• U.S.

Unions: Newsmen v. Printers

4 minute read
TIME

Once again the International Typographical Union flexed its muscle and forced a publisher to back down. After weeks of trying to install a computer that would cut costs and increase the speed of typesetting, the New York Post’s Mrs. Dorothy Schiff said that her paper could not meet the “enormous tribute” demanded by the local I.T.U. boss, Bertram Powers. The union insisted on a 50% share in wage savings, but Dolly Schiff balked at any payout so long as the Post is financially rocky—and she chucked the computer.

Not only New York publishers are alarmed by the I.T.U.’s defiance of automation. Almost equally worried is a brother union, the American Newspaper Guild. If more papers are forced to shut down, editorial staffers will have a hard time finding jobs—a much harder time than the typographers, who can be absorbed by print shops outside the newspaper business.

Riding Piggyback. Relations between the two unions have long been uneasy and lately have further deteriorated. Jurisdictional disputes have flared as both unions have vied to organize proofreaders, stencil clerks and driver-mailers.
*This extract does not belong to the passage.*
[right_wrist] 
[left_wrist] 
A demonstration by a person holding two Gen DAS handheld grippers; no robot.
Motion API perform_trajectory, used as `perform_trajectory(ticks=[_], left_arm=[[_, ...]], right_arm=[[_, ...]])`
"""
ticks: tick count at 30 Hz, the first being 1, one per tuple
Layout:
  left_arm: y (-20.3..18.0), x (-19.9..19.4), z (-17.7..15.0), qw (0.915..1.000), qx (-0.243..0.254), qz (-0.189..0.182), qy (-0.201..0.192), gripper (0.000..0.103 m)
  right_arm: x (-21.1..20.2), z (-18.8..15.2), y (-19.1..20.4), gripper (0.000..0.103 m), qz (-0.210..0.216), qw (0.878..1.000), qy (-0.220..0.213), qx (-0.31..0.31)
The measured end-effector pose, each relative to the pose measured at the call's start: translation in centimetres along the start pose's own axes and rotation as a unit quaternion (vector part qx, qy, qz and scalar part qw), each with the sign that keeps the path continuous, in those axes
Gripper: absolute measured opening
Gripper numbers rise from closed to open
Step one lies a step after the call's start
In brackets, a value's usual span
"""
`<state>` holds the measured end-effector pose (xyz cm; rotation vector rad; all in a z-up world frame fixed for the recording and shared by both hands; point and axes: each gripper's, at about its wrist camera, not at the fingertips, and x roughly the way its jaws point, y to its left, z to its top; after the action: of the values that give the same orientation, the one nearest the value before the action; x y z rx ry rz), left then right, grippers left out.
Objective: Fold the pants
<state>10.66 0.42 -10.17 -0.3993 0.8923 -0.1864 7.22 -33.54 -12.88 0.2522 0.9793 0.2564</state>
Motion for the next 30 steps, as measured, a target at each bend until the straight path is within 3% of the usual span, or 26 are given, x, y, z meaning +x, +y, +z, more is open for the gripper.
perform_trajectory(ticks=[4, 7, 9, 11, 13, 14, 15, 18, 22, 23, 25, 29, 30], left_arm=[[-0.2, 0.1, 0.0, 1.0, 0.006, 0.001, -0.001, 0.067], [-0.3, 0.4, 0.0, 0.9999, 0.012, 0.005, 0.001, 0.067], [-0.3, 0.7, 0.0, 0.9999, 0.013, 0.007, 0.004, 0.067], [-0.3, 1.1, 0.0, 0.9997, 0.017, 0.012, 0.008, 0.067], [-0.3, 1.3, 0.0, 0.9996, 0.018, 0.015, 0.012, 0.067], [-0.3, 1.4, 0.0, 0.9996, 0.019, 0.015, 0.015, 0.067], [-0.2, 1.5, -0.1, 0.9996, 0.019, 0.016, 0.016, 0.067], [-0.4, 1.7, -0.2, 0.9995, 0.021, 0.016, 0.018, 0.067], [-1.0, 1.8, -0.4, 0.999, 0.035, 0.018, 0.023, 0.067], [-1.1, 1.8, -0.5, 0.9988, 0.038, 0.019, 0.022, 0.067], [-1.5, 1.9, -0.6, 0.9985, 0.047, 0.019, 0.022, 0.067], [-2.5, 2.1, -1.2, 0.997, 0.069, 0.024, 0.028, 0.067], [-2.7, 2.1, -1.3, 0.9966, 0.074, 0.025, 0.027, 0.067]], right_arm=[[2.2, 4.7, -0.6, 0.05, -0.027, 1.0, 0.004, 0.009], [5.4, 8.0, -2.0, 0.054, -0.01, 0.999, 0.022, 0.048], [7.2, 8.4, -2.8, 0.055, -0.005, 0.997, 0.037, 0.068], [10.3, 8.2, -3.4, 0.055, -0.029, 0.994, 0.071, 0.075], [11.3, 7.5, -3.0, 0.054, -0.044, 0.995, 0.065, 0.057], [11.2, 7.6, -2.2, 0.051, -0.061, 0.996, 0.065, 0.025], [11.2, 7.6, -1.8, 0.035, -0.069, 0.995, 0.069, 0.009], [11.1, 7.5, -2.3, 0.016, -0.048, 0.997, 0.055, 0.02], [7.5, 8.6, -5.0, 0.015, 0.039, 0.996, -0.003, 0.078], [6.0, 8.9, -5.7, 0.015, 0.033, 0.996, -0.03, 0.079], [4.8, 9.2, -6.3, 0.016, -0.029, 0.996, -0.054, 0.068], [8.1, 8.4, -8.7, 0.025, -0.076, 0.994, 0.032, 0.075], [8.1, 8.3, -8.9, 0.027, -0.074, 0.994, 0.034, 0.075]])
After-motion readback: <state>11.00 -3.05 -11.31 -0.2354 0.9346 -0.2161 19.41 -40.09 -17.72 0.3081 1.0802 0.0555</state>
The Guild refused to honor I.T.U. picket lines at three Toronto dailies last year and helped break the strike. In retaliation, the I.T.U. crossed the Guild’s picket lines at two Hearst newspapers in Albany and helped break that strike; last May, after the Guild struck the Baltimore Sun, I.T.U. President Elmer Brown ordered his printers back to work.

The I.T.U. has accused the Guild of “riding piggyback” on the I.T.U. Said Elmer Brown: “The Guild cannot close a single newspaper by striking alone.” On the eve of the I.T.U. convention in Washington two weeks ago, top officers of the typographers and the Guild met to try to patch over some of their differences. About all they accomplished was to agree vaguely to strive for better communication between the unions and to meet again this month. Meanwhile, the Guild unit at the New York Times has voted to strike if a “satisfactory” contract has not been reached by Sept. 12; the Herald Tribune and Journal-American Guildsmen have also voted to strike but have not set a date.

Monastic & Monolithic. It will not be easy to settle a dispute between two unions that differ widely in tradition, temperament and tactics. Basically, the oldest union in the newspaper business is pitted against the youngest. The 113-year-old I.T.U. looks down on the 32-year-old Guild as an upstart. The I.T.U. is a world unto itself, a “monastic and monolithic world,” in the words of one top labor arbitrator. All its members work at essentially the same job, tend to share the same interests, see each other socially. The union provides almost cradle-to-grave security: a training center, a retirement home, generous pensions, burial expenses.

The Guild enjoys no such cohesion. A so-called “vertical” union, it embraces all sorts of employees, from editorial writers to janitors, who have little contact with each other. Though newsmen tend to champion the union movement in theory, they are hard to organize—as are most white-collar workers. Restless by nature, newsmen are generally unwilling to submit to the discipline of a union shop. Few Guild contracts call for a full union shop, but almost all I.T.U. contracts do. While the Guild has helped to raise the general salary scale, its “minimums” have tended in fact to become “maximums,” and many employees are leveled on the same scale.

Devouring Junior. Both unions give lip service to the idea of merging with each other. But many officers of the 30,000-member Guild realize that if they were to merge, their union would be swallowed by the more militant, disciplined, 120,000-member I.T.U. Says New York Guild Executive Vice President Thomas Murphy: “The I.T.U. thinks of merger as a return to Father’s house.” As matters stand, the Guild will have a tough time influencing the typographers to accept automation in hope of preserving some editorial jobs.